#### Exercise objective:
Going down the data below, set down exactly the line with "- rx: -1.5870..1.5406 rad" and each line after it through the line with "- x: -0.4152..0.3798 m"; no other lines.

#### Data extract:
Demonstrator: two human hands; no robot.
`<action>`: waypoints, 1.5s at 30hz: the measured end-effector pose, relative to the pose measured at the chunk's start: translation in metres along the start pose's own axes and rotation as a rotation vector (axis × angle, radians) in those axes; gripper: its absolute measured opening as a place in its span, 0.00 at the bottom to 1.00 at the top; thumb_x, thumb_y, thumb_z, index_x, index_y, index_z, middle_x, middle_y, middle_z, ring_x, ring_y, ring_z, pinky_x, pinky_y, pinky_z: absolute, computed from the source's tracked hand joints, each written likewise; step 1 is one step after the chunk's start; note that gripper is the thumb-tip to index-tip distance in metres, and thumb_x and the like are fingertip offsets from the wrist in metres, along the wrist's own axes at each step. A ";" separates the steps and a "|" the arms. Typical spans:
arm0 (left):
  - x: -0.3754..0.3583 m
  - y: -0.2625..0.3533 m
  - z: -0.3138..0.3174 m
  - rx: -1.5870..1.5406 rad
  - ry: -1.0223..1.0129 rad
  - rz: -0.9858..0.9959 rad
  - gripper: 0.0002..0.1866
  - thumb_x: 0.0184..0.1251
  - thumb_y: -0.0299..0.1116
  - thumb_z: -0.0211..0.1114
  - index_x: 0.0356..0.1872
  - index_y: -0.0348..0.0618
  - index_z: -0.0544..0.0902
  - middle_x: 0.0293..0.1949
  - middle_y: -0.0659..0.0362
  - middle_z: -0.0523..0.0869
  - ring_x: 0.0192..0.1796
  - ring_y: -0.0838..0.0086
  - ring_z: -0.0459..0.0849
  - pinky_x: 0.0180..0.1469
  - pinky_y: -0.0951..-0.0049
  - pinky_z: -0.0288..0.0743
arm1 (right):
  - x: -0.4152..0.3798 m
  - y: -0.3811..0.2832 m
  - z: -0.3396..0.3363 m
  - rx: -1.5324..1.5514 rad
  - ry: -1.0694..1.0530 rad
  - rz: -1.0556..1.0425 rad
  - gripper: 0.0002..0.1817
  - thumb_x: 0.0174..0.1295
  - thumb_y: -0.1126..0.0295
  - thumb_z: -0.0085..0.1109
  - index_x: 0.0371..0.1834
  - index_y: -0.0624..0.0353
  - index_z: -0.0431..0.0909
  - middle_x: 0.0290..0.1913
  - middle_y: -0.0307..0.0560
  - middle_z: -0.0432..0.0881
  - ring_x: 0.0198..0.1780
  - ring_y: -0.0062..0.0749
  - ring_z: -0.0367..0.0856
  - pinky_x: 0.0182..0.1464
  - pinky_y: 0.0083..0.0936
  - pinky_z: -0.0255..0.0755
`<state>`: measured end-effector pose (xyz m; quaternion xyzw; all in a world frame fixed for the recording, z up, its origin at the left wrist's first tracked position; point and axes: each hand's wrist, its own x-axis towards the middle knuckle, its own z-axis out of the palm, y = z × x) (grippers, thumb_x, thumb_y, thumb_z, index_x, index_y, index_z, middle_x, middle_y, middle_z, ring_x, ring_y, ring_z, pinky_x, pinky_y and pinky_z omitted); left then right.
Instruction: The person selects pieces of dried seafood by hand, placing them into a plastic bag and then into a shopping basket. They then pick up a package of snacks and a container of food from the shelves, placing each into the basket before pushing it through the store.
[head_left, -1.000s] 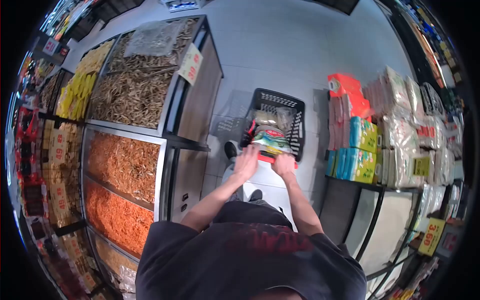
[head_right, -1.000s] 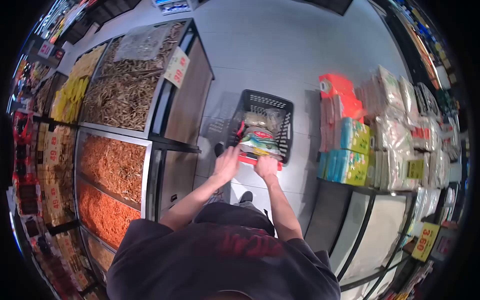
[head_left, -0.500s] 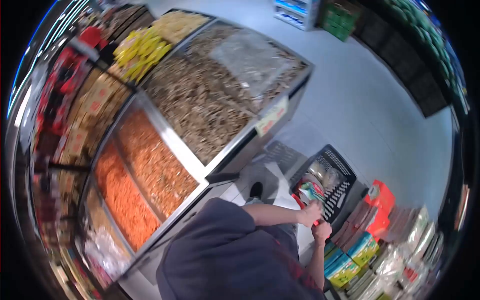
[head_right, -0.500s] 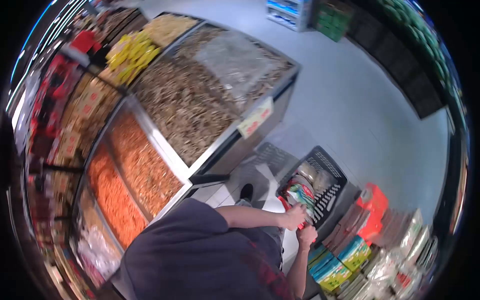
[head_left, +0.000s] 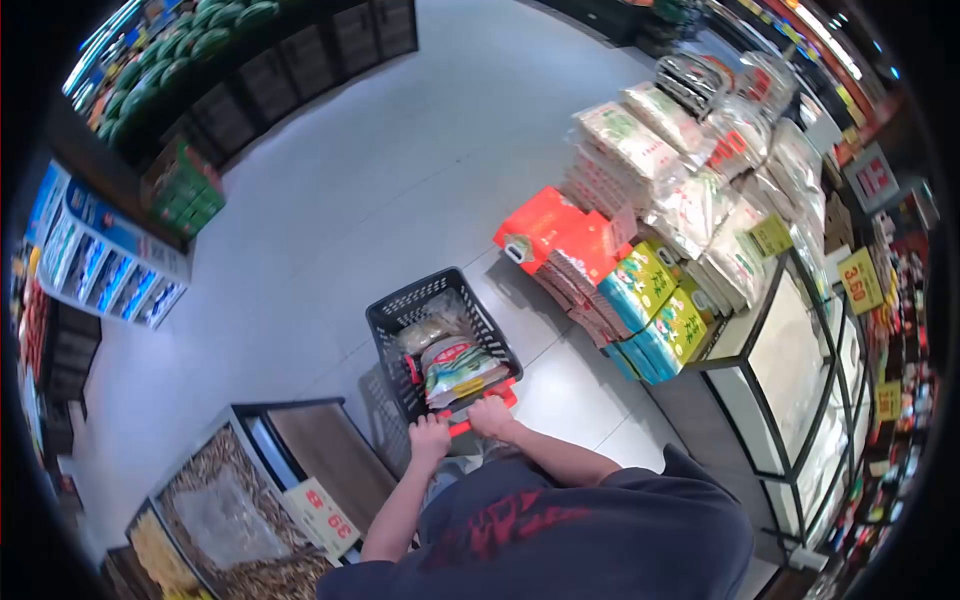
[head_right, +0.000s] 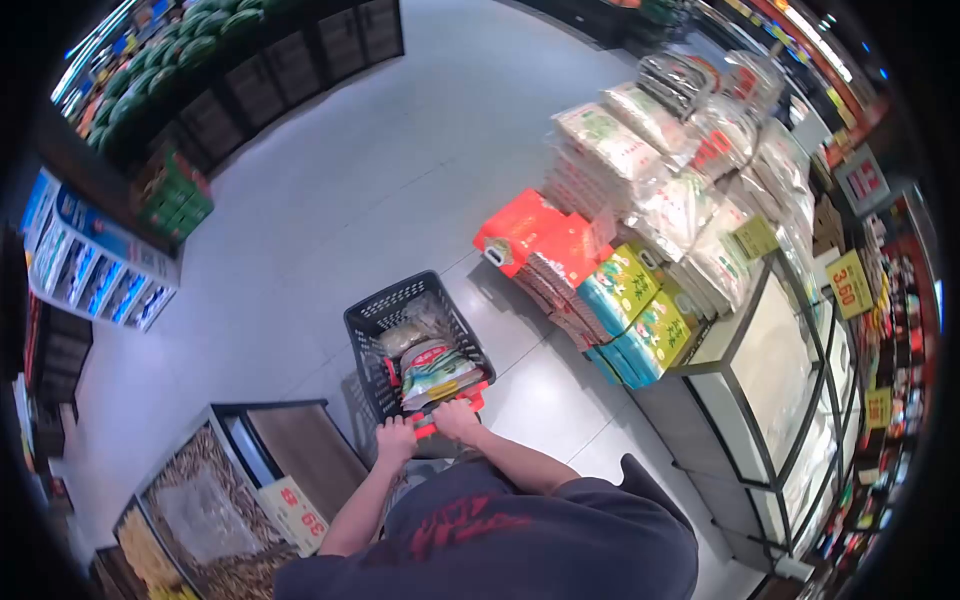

#### Written reply:
  - rx: -1.5870..1.5406 rad
  - ry: -1.0223..1.0129 rad
  - rz: -0.9858..0.9959 rad
  - gripper: 0.0002..0.1866
  - thumb_x: 0.0184..0.1251
  - thumb_y: -0.0299..0.1116
  - thumb_z: -0.0211..0.1114
  - index_x: 0.0356..0.1872
  - index_y: -0.0348..0.0618
  - index_z: -0.0544..0.0902
  - middle_x: 0.0293..0.1949
  - middle_y: -0.0659..0.0362
  - middle_z: -0.0523..0.0869
  - ring_x: 0.0192..0.1796
  - ring_y: -0.0838..0.0086
  - ring_z: -0.0459..0.0849
  - pinky_x: 0.0180..0.1469
  - pinky_y: -0.0951..-0.0049
  - pinky_z: -0.0288..0.0743
arm1 (right):
  - x: -0.4152..0.3798 m

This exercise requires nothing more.